While grasping at straws, perhaps we need to look at a few remarks that sum up this "opinion" piece.

"The Chicago Tribune sat down with Charles Petrof, a senior attorney with Chicago disabled rights advocacy organization Access Living, who says that purposefully low barriers to entry is the point of these rules. Inclusiveness for all is the goal and according to Petrof “If you need proof beyond a basic doctor’s note, depending on what kind of health care you can afford, you may not get to see your psychiatrist more than once per year. And wait times for mental health treatment can be long. You may not be able to satisfy these requirements in time to take a flight. So what it results in is, if you’re poor and disabled, you’re kicked off the plane.”

I would say that's correct.

Even Carissa Rawson, the individual behind this "opinion" piece notes.

"I understand what he’s saying, and *in all fairness it’s reasonable*. But his solution, rather than changing the laws surrounding emotional support animals, is to lay the responsibility at the feet of airlines. “Once we start changing rules,” he says, “it seems like access for disabled people ends up getting limited. The airlines need to address the dog or animal that is causing a problem.”

Let's see. She understands Mr. Petrof's remarks and as she puts it, "... it’s reasonable".

"So when I heard that new rules for emotional support animals were announced in August, I was beyond excited."
If we follow the link she provided it brings us to...

US Department of Transportation Issues New Rules for Service, Emotional Support Animals

"As the number of emotional support animals in aircraft seem to be an ever-growing problem, airlines such as Alaska, American, Delta, Spirit, Southwest and United have tightened rules regarding ESAs. *The DOT says that it’s not taking any action against airlines that have required documentation related to vaccination, training or behavior.*"

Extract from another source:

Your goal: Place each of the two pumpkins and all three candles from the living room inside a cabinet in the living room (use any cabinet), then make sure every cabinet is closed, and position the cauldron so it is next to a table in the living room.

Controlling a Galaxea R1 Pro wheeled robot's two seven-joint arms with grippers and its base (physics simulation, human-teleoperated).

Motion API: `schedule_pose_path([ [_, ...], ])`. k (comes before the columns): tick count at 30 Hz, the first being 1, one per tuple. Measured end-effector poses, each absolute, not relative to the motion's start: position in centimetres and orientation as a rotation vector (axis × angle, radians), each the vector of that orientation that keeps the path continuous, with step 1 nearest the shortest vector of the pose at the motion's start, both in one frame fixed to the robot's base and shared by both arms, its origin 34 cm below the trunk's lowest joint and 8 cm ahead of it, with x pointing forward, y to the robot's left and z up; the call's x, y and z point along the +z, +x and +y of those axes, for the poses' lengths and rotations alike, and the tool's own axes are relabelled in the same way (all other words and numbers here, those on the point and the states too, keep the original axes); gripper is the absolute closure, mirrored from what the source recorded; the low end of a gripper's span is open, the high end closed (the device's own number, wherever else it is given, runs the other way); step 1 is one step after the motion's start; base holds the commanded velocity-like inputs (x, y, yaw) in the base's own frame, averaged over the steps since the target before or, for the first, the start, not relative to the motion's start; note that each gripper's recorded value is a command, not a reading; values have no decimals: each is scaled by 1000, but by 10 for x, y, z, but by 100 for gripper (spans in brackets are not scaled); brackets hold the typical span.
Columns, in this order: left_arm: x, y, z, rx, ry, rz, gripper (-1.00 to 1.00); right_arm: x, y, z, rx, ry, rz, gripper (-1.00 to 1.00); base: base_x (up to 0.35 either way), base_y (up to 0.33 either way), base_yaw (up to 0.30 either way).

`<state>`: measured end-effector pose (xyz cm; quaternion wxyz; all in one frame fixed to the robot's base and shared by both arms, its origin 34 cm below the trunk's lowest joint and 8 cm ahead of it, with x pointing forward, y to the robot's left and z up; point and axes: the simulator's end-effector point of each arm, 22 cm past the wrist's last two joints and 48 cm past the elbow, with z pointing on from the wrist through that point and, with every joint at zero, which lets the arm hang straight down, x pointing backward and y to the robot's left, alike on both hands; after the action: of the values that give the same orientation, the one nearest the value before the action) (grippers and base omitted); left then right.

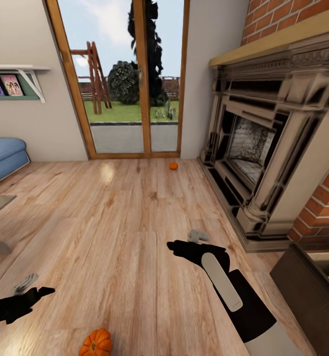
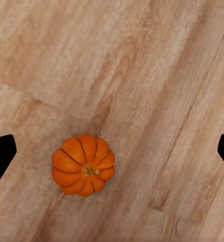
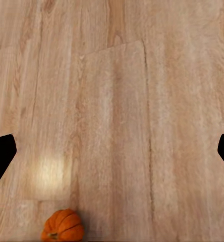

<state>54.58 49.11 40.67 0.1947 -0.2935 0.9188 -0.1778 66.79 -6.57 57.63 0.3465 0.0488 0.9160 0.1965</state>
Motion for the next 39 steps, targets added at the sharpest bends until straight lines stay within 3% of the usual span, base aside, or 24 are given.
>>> schedule_pose_path([
  [39, 322, 522, 487, -518, -838, 2599, -100, 464, 642, -60, 523, 154, 2450, -100, 0, 0, 0],
])
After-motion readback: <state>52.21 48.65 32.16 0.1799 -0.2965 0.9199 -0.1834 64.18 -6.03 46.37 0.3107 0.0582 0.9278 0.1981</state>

Seems as though they have addressed this. See a previous post in this never ending debate.

"In the final policy statement, the agency specifically addressed certain topics:"

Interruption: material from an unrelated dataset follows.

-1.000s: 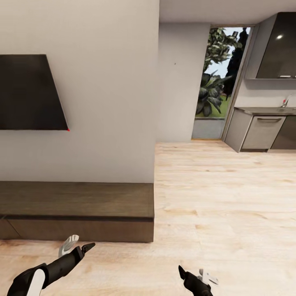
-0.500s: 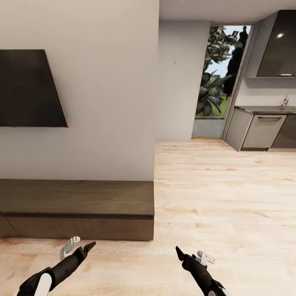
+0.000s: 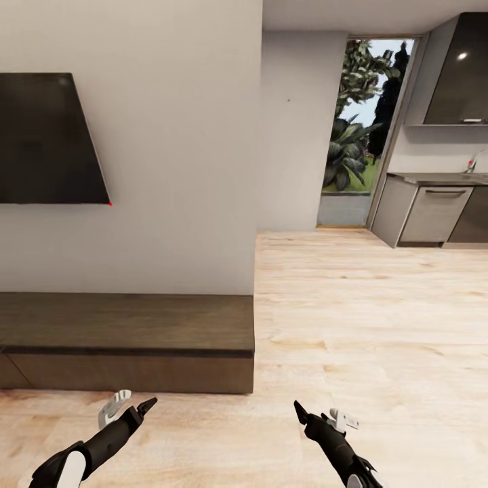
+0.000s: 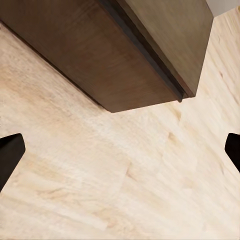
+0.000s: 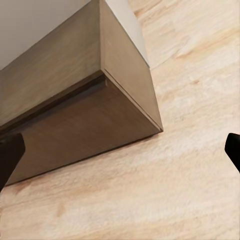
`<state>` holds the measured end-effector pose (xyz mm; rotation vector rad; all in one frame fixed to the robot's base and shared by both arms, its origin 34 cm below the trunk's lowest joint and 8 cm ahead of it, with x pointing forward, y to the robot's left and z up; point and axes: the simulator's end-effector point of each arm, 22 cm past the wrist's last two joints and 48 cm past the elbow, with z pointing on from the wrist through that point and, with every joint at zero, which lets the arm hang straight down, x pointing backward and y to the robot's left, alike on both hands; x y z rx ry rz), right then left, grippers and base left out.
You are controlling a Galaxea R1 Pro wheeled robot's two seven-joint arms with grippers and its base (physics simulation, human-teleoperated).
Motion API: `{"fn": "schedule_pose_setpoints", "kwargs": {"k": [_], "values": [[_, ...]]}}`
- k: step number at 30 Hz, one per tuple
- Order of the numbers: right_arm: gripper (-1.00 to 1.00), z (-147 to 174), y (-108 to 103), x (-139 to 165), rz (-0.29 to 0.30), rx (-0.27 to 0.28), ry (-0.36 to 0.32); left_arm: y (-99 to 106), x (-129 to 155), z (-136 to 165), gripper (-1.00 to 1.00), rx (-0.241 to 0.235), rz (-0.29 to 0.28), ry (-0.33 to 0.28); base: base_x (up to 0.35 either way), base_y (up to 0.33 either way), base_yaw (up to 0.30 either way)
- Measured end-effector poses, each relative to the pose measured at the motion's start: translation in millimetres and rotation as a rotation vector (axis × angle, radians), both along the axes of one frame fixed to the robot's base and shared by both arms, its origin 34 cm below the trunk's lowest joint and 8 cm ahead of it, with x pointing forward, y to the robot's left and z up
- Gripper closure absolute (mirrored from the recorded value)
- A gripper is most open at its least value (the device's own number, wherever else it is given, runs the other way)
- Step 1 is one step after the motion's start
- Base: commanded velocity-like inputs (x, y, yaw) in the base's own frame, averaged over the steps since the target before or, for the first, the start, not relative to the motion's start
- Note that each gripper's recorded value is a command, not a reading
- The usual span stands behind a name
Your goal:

There are a few, many have been discussed already. Here are just a few.

Species Limitations
"Many airlines (Alaska, American, Southwest, United) current limit emotional support animals to dogs and cats and limit service animals to dogs, cats and miniature horses. These seemingly will need to change to avoid “categorically” refusing to transport other species."

Each airline sets it's own rules so, direct any concerns to the individual airline. They are quite free to set their own limitations and have, up to this point done so. Should be unhappy with these limitations, find another airline.

Breed/Species Restrictions:
"*Airlines aren’t allowed to ban entire breeds *— such as pit bulls — although they may refuse to carry a specific animal if it’s found to pose a threat."

Once again, express your concerns with the airline you chose.

Documentation Requirements: 
"DOT will not take action against an airline if it requires passengers to provide advance documentation of a service animal’s vaccination, training or behavior. *However, the department will step in if documentation is used to “unduly restrict passengers with disabilities from traveling with their service animals.*”

Sounds as though the Department of Transportation would like to continue as much of a hands off approach as it can. Let the airlines "police" themselves, which they do.

Containment: 
"*Airlines are allowed to set their own containment rules as long as they are reasonable.* The DOT points to “tethering and similar means of controlling an animal” as reasonable containment rules."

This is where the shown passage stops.